● TASK DIRECTIONS: Below are some records. Pull every line that contains the word "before".

******************************

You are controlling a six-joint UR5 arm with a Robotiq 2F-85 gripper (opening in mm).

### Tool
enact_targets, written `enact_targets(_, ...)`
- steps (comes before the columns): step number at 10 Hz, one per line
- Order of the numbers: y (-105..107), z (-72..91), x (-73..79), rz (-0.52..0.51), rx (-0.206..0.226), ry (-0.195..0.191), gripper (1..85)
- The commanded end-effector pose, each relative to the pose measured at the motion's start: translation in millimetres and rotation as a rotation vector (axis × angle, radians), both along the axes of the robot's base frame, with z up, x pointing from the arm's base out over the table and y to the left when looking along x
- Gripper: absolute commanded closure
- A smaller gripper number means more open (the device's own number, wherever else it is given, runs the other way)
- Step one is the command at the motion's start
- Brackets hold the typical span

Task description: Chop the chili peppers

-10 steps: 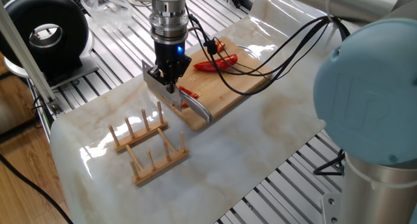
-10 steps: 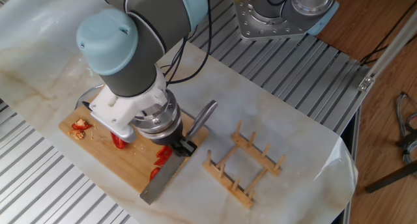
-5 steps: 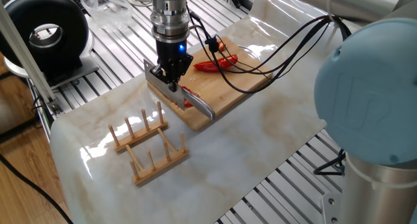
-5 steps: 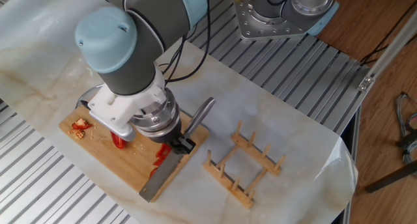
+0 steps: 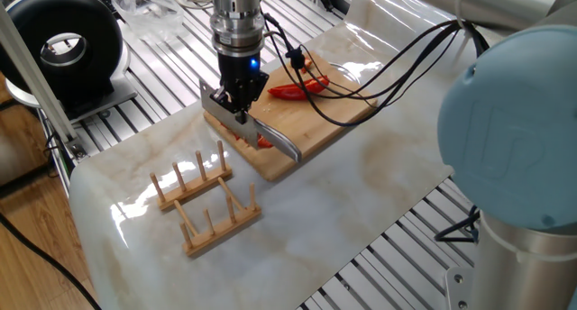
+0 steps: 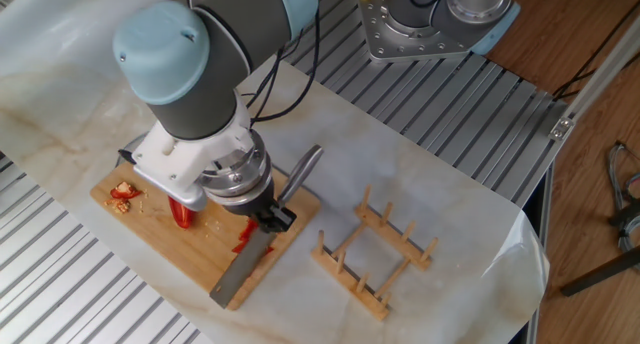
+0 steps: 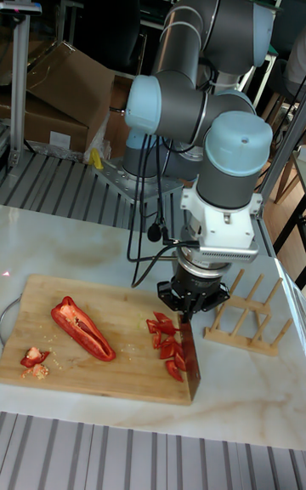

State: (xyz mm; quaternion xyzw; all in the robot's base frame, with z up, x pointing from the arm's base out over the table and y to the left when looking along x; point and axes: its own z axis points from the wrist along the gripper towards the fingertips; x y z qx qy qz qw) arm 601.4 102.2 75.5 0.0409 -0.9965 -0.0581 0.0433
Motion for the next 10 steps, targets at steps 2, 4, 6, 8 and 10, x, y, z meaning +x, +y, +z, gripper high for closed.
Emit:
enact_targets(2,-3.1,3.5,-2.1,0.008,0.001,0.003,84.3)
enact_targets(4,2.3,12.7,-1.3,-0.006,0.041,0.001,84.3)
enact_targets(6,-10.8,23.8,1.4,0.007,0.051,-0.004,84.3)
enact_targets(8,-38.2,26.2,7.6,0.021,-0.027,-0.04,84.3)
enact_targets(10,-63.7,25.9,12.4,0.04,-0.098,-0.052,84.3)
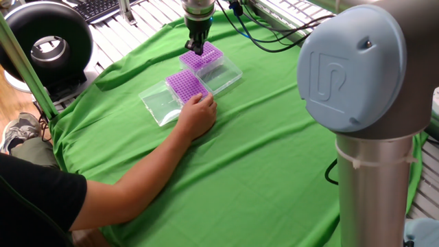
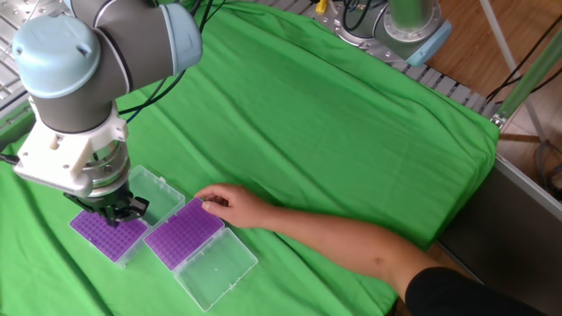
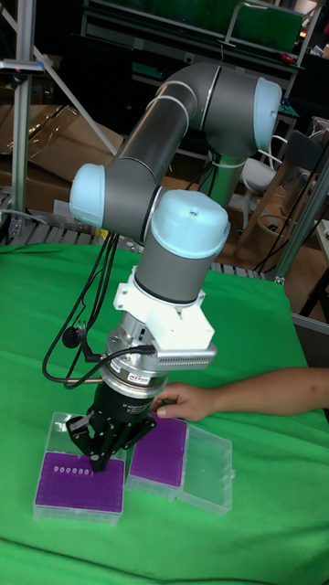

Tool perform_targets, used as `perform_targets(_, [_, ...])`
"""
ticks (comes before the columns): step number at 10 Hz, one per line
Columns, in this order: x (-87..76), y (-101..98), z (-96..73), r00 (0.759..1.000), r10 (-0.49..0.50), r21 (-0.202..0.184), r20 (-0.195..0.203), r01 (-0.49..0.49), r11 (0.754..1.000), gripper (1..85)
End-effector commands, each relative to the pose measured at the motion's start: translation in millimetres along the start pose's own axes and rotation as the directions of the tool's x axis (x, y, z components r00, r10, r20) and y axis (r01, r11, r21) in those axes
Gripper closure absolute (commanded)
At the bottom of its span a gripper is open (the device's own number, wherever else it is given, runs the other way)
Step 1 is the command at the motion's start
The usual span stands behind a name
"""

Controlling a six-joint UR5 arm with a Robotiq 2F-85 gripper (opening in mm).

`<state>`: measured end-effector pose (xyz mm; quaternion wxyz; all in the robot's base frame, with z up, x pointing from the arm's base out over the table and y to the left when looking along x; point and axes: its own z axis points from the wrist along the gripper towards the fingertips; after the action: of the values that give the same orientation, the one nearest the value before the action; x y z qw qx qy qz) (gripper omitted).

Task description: Insert a small pipette tip into the holder for small pipette tips

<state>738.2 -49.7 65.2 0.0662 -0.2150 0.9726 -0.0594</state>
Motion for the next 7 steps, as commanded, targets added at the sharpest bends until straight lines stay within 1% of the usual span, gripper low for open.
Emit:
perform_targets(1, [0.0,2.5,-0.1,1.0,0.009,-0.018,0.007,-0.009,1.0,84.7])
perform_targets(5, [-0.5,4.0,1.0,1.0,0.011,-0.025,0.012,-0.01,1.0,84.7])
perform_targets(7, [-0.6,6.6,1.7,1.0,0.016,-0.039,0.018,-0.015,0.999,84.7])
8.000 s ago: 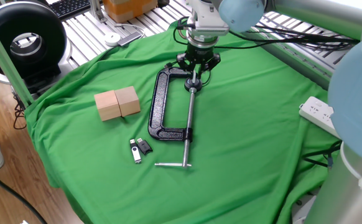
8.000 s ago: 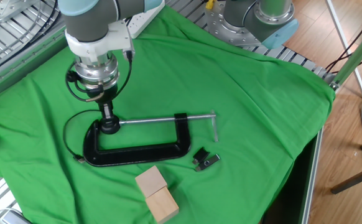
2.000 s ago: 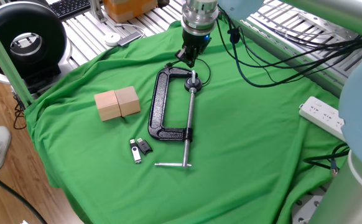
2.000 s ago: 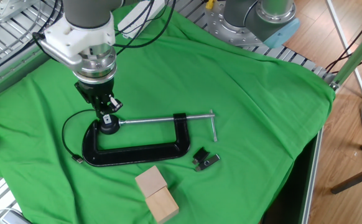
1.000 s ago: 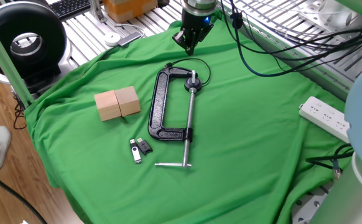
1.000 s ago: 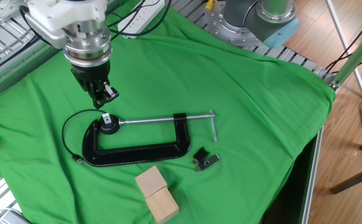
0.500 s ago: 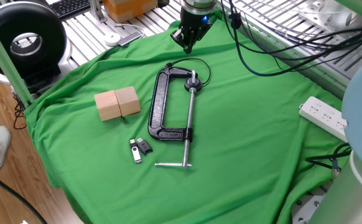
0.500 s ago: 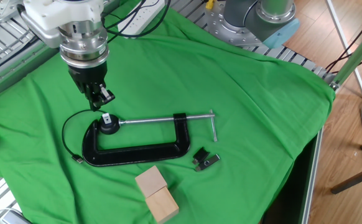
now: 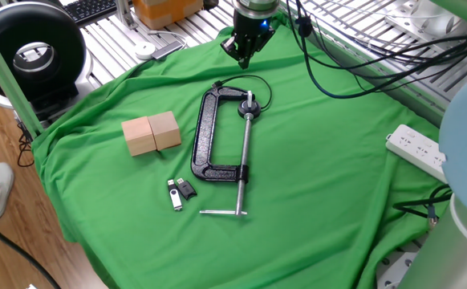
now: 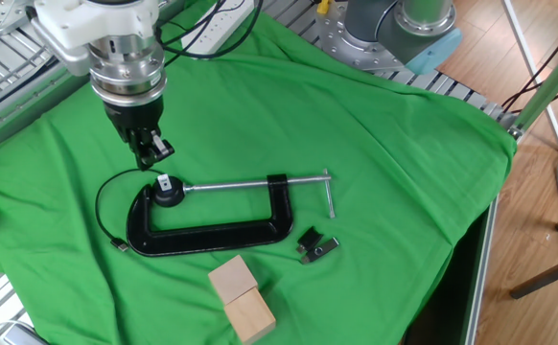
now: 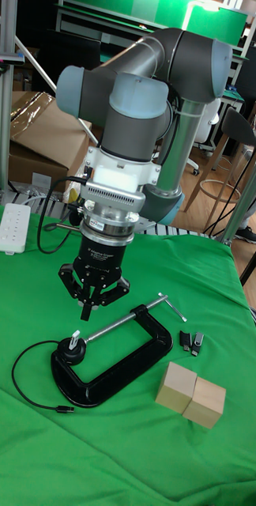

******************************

● EXERCISE SOLUTION:
- steps (comes before the columns): step number at 10 Hz, one per line
ticks (comes before the columns): step number at 10 Hz, one per line
`<state>`: measured end-effector pose (xyz mm; quaternion wxyz; all in the robot's base frame, with z up, x pointing from the arm's base out over the table and y to the left when looking along x; point and axes: its own z axis points from the wrist along the gripper towards the fingertips; after the action: of the values that give the same orientation, the one nearest the value before the action; x y z qw qx qy qz) (gripper omitted).

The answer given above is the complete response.